Estudante agredido por policial durante protesto em Goiânia sai da UTI e já consegue falar

Boletim de saúde divulgado pelo hospital aponta que quadro de Matheus é estável

O estudante Matheus Ferreira da Silva, de 33 anos, agredido por um policial militar durante o protesto do dia 28 de março, em Goiânia, foi transferido da Unidade de Terapia Intensiva (UTI) para um leito de enfermaria. De acordo com um boletim médico divulgado pelo Hospital de Urgências de Goiânia (Gugo), o jovem está com quadro de saúde estável, respira sem ajuda de aparelhos e já está falando.

Graduando em ciências sociais na Universidade Federal de Goiás (UFG), Mateus participava da greve geral contra as reformas trabalhista e previdenciária quando levou um golpe na testa do capitão da Polícia Militar Augusto Sampaio de Oliveira Neto, que foi afastado dos patrulhamentos de rua e ficará exercendo apenas funções administrativas enquanto o inquérito instaurado para apurar a conduta do oficial não é concluído.

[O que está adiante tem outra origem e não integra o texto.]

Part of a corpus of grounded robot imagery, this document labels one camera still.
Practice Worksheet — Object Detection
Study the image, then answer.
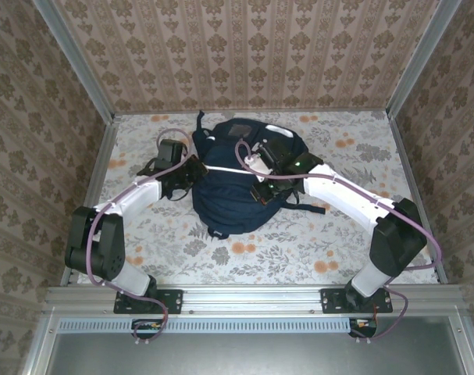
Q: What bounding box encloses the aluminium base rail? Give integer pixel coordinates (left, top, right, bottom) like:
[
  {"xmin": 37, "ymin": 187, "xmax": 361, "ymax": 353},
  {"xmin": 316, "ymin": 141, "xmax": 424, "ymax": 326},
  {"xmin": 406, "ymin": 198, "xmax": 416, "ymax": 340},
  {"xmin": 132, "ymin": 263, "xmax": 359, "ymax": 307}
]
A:
[{"xmin": 41, "ymin": 284, "xmax": 472, "ymax": 318}]

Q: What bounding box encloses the aluminium side rail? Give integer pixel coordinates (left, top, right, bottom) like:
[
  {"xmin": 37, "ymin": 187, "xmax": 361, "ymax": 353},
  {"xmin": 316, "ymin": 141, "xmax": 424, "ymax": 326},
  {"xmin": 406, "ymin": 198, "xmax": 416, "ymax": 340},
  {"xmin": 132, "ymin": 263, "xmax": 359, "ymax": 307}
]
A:
[
  {"xmin": 59, "ymin": 115, "xmax": 121, "ymax": 287},
  {"xmin": 387, "ymin": 115, "xmax": 451, "ymax": 286}
]

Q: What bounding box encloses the aluminium frame post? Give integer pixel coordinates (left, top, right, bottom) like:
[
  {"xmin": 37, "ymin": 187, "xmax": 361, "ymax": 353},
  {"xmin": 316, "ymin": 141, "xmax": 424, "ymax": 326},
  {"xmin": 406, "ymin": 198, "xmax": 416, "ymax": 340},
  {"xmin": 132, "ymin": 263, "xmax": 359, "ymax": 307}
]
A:
[
  {"xmin": 32, "ymin": 0, "xmax": 119, "ymax": 123},
  {"xmin": 385, "ymin": 0, "xmax": 463, "ymax": 120}
]

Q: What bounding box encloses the black base connector housing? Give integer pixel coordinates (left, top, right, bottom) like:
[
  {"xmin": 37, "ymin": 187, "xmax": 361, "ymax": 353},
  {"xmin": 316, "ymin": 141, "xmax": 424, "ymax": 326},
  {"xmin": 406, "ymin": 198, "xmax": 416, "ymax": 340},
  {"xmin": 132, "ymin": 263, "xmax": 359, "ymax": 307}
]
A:
[
  {"xmin": 348, "ymin": 318, "xmax": 378, "ymax": 339},
  {"xmin": 131, "ymin": 318, "xmax": 163, "ymax": 340}
]

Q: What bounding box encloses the grey metal sheet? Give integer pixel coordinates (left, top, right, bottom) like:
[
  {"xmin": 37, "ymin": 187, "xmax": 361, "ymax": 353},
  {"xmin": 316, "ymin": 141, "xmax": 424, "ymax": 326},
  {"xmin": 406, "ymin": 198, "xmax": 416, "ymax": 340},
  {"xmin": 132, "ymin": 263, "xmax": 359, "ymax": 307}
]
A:
[{"xmin": 21, "ymin": 316, "xmax": 474, "ymax": 375}]

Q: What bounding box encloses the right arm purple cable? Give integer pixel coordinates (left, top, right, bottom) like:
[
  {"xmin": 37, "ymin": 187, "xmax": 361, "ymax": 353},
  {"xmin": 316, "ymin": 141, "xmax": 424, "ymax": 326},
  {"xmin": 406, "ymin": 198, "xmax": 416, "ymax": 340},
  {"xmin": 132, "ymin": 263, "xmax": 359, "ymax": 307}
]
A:
[{"xmin": 235, "ymin": 140, "xmax": 444, "ymax": 345}]

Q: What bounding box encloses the navy blue backpack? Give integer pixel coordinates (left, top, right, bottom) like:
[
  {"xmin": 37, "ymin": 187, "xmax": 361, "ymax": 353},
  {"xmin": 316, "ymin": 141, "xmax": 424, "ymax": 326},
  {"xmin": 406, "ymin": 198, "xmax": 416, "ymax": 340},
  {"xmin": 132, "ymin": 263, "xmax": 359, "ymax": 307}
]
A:
[{"xmin": 191, "ymin": 110, "xmax": 326, "ymax": 240}]

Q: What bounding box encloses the slotted grey cable duct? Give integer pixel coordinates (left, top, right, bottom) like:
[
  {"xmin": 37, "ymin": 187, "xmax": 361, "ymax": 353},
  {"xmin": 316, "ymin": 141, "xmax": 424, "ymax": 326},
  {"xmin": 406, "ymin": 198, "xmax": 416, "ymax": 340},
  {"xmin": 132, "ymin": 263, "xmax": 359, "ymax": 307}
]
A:
[{"xmin": 59, "ymin": 316, "xmax": 357, "ymax": 334}]

Dias depois do episódio, o secretário de Segurança Pública e Administração Penitenciária de Goiás, Ricardo Balestreri, apresentou uma proposta de um novo código de ética para a PM do estado. O projeto consiste na capacitação permanente para o uso progressivo racional da força. Segundo Balestreri, a intenção é consolidar um novo método prático, profissionalizado e científico para o uso da força policial.

Por conta da agressão, o estudante teve quadro de traumatismo crânio encefálico, várias fraturas no rosto e ficou 11 dias internado na UTI. A força do impacto foi tão grande que o cassetete quebrou ao atingir a cabeça do estudante.